Edinburgh 10/10/2008 17:40:48
Connery milks applause.
37

DaveMack,

Edinburgh 10/10/2008 17:45:53
Alistair Darling ages twenty years overnight.
38

DaveMack,

Edinburgh 10/10/2008 17:49:06
Shares in Scottish banks – dae ye think ma heid buttons up the back?
39

A Friend of Fernando Poo,

10/10/2008 17:52:59
Tragedy as Oddjob's hat cuts off Bond's hand.
40

A Friend of Fernando Poo,

10/10/2008 17:54:56
...the truth, the whole truth, and nothing but the truth.
41

tremorman,

10/10/2008 18:02:44
When the credit crunch hit I waved goodbye to my Scottish Bonds
42

tremorman,

10/10/2008 18:09:54
Well of course I had to say goodbye to my Scottish accent when I starred in Hunt for red october.
43

tremorman,

10/10/2008 18:12:08
How's about that for double top then.
44

tremorman,

10/10/2008 18:14:35
The wig! oh that took off like a shot, well it is a windy day.
45

tremorman,

10/10/2008 18:26:25
If that Rob Pendragon mentions Bond movies again I'll hit him with a Thunderball.

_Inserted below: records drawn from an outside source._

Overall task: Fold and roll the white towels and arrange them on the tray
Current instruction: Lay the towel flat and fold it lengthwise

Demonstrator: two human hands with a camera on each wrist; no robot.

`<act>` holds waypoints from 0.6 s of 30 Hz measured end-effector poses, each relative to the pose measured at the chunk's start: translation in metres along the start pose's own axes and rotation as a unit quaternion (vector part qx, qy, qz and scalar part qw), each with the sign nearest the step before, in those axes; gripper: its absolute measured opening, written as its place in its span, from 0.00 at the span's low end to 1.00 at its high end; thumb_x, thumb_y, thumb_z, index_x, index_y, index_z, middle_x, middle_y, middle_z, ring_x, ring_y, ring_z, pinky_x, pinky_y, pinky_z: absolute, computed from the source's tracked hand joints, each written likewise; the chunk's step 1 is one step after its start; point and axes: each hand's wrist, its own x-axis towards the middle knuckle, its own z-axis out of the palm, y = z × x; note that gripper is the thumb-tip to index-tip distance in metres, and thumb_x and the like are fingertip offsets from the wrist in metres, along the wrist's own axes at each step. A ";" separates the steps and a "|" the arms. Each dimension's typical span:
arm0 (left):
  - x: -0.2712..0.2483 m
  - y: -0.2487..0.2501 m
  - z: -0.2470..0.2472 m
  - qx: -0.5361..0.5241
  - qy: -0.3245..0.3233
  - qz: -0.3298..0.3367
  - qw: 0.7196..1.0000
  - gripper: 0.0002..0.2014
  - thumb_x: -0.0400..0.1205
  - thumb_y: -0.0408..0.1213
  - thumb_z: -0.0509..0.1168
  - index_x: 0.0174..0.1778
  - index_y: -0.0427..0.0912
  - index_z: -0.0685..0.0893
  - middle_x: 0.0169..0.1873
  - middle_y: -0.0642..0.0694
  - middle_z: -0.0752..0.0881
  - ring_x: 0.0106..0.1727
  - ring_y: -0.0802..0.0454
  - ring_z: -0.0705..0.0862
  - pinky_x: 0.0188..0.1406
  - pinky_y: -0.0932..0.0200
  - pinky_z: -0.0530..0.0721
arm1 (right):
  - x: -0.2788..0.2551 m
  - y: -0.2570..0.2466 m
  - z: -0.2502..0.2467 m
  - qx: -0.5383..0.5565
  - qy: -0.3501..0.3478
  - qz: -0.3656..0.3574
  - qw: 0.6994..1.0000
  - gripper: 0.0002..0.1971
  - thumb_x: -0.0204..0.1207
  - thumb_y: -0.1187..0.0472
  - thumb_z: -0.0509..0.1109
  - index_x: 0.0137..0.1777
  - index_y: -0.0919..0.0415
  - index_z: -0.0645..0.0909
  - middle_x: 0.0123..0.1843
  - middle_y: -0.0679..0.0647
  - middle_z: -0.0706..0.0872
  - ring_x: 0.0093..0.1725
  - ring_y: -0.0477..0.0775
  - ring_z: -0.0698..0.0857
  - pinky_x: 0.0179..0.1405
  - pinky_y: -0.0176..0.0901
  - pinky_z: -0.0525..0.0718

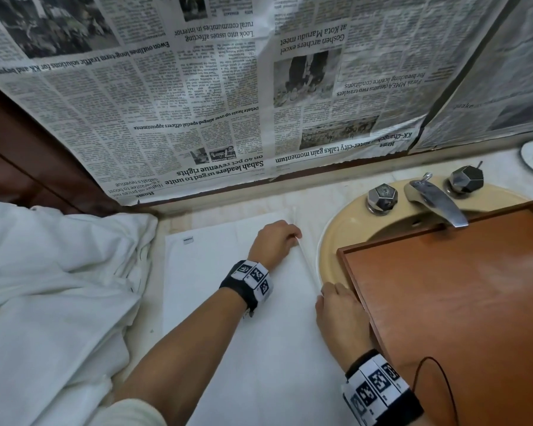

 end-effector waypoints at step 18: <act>-0.084 -0.046 -0.104 -0.167 0.170 -0.016 0.971 0.07 0.79 0.29 0.73 0.48 0.46 0.93 0.46 0.55 0.92 0.46 0.67 0.88 0.53 0.76 0.80 | -0.044 -0.121 -0.074 0.123 -0.066 -0.085 0.987 0.04 0.81 0.60 0.64 0.46 0.60 0.73 0.42 0.58 0.85 0.42 0.61 0.84 0.36 0.46 0.72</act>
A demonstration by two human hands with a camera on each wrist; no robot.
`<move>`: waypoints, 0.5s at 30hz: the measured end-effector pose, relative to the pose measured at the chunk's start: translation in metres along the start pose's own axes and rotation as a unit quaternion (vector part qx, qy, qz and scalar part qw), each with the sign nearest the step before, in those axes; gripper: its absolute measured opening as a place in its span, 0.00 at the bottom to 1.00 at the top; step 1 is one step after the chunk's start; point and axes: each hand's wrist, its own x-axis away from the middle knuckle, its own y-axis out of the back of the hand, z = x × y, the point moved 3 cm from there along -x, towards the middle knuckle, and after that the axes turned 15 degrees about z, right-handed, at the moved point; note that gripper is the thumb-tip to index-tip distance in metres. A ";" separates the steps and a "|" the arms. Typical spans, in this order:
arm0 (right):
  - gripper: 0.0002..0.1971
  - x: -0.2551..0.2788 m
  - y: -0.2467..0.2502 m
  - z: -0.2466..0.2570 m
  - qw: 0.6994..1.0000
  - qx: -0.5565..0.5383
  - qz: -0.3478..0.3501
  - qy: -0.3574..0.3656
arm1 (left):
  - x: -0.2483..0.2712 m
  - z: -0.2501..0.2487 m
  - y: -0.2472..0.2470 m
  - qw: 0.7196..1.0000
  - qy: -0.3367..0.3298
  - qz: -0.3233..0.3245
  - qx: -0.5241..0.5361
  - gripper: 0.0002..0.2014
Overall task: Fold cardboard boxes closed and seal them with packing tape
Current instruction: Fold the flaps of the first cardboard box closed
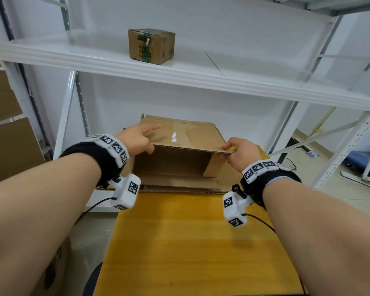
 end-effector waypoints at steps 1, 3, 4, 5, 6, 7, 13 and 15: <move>0.09 0.000 0.001 -0.001 1.000 0.002 0.001 -0.004 | 0.003 0.007 0.002 0.997 -0.012 0.010 0.082 0.45; 0.10 -0.001 0.001 -0.002 1.000 0.011 0.001 -0.007 | 0.009 0.025 0.003 0.975 -0.009 0.037 0.218 0.47; 0.11 -0.003 0.000 -0.003 1.000 0.017 -0.001 -0.006 | 0.012 0.033 0.001 0.965 0.004 0.047 0.257 0.47; 0.13 -0.003 -0.001 -0.004 1.000 0.023 -0.004 -0.005 | 0.014 0.040 -0.001 0.962 0.017 0.050 0.267 0.47; 0.14 -0.004 -0.003 -0.004 1.000 0.030 -0.005 -0.005 | 0.015 0.046 -0.004 0.963 0.026 0.051 0.263 0.47; 0.15 -0.003 -0.004 -0.005 0.999 0.036 -0.004 -0.006 | 0.015 0.051 -0.006 0.966 0.031 0.050 0.252 0.47; 0.13 -0.001 -0.010 -0.002 0.999 0.038 0.031 0.021 | -0.002 0.055 -0.010 0.988 0.048 -0.010 0.148 0.41; 0.12 -0.001 -0.010 0.001 0.996 0.065 0.055 0.024 | -0.004 0.052 -0.010 0.995 0.051 -0.037 0.078 0.40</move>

Oh hell I've said it now!
46

Delivery Boy,

10/10/2008 18:28:51
At the last count I'd sold five copies of my book in Scotland!
47

Gie's a break,

Edinburgh 10/10/2008 19:17:08
Sir Elvidge, could you drop me off at the pub.
48

Gie's a break,

Edinburgh 10/10/2008 19:21:54
I got no strings, to hold me down, make me smile..
49

tremorman,

10/10/2008 19:23:12
For the ladies I'm a glutton just ask Luis Vuitton and he'll say i'm no piece of mutton.
50

Gie's a break,

Edinburgh 10/10/2008 19:25:48
I am going to kick your ass just using my right thumb. Left one's too powerful for you.
51

Gie's a break,

Edinburgh 10/10/2008 19:26:38
Caught short at the microphone, Sir Sean asks for permission to leave.
52

Gie's a break,

Edinburgh 10/10/2008 19:28:52
Please Miss, Gordon Brown wants to take my money.
53

barry watt,

dunbar 10/10/2008 19:32:43
if only i could have afforded sooty
54

Douglas,

Bathgate 10/10/2008 19:39:24
My wife's away back home to the Caribbean.

Jamaica?

Just a couple of love taps.

55

Euan Gregor,

Edinburgh 11/10/2008 13:42:17
I said ex-actor not X-Factor!
56

Euan Gregor,

Edinburgh 11/10/2008 13:49:37
Can you believe it? I won a tenner on THUNDERBALL!
57

Douglas,

Bathgate 11/10/2008 15:09:22
Do you really expect me to parade in public with this grey hair/black eyebrows combo Blofeld?

No Mr Bond, I expect you to dye.
58

tremorman,

11/10/2008 23:36:06
My name, If I tell you I'll have to kill you.